What you are asked to do: Once you have read the listing, output it exactly and completely.
== Segment start ==
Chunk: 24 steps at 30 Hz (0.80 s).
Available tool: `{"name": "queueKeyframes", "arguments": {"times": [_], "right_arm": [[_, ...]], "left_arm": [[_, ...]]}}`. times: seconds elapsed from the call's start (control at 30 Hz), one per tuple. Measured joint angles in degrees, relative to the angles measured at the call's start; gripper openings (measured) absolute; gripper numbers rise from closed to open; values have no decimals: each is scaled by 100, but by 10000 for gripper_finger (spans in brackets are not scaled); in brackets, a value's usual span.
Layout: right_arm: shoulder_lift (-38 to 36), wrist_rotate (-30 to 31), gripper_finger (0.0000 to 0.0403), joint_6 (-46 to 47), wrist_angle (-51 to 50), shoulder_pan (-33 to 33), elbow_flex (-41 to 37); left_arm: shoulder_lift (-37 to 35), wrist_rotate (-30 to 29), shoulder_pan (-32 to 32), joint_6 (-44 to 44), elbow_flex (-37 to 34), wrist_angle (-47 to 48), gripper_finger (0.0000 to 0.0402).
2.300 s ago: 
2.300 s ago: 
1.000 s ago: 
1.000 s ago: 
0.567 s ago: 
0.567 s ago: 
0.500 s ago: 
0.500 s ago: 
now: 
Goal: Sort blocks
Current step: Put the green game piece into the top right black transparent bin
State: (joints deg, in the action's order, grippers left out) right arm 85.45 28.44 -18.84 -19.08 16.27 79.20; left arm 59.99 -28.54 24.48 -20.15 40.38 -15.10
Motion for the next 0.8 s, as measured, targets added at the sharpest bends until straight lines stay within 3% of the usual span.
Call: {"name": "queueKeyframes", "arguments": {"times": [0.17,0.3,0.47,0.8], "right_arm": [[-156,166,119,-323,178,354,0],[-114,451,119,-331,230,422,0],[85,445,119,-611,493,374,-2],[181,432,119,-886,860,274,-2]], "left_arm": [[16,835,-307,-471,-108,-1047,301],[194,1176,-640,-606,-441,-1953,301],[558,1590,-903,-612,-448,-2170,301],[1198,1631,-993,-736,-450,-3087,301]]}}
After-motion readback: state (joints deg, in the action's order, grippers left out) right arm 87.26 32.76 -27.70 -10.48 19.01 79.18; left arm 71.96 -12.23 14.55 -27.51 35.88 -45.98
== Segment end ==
Output of the exercise:
Chunk: 24 steps at 30 Hz (0.80 s).
Available tool: `{"name": "queueKeyframes", "arguments": {"times": [_], "right_arm": [[_, ...]], "left_arm": [[_, ...]]}}`. times: seconds elapsed from the call's start (control at 30 Hz), one per tuple. Measured joint angles in degrees, relative to the angles measured at the call's start; gripper openings (measured) absolute; gripper numbers rise from closed to open; values have no decimals: each is scaled by 100, but by 10000 for gripper_finger (spans in brackets are not scaled); in brackets, a value's usual span.
Layout: right_arm: shoulder_lift (-38 to 36), wrist_rotate (-30 to 31), gripper_finger (0.0000 to 0.0403), joint_6 (-46 to 47), wrist_angle (-51 to 50), shoulder_pan (-33 to 33), elbow_flex (-41 to 37); left_arm: shoulder_lift (-37 to 35), wrist_rotate (-30 to 29), shoulder_pan (-32 to 32), joint_6 (-44 to 44), elbow_flex (-37 to 34), wrist_angle (-47 to 48), gripper_finger (0.0000 to 0.0402).
2.300 s ago: 
2.300 s ago: 
1.000 s ago: 
1.000 s ago: 
0.567 s ago: 
0.567 s ago: 
0.500 s ago: 
0.500 s ago: 
now: 
Goal: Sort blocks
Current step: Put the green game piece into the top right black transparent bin
State: (joints deg, in the action's order, grippers left out) right arm 85.45 28.44 -18.84 -19.08 16.27 79.20; left arm 59.99 -28.54 24.48 -20.15 40.38 -15.10
Motion for the next 0.8 s, as measured, targets added at the sharpest bends until straight lines stay within 3% of the usual span.
Call: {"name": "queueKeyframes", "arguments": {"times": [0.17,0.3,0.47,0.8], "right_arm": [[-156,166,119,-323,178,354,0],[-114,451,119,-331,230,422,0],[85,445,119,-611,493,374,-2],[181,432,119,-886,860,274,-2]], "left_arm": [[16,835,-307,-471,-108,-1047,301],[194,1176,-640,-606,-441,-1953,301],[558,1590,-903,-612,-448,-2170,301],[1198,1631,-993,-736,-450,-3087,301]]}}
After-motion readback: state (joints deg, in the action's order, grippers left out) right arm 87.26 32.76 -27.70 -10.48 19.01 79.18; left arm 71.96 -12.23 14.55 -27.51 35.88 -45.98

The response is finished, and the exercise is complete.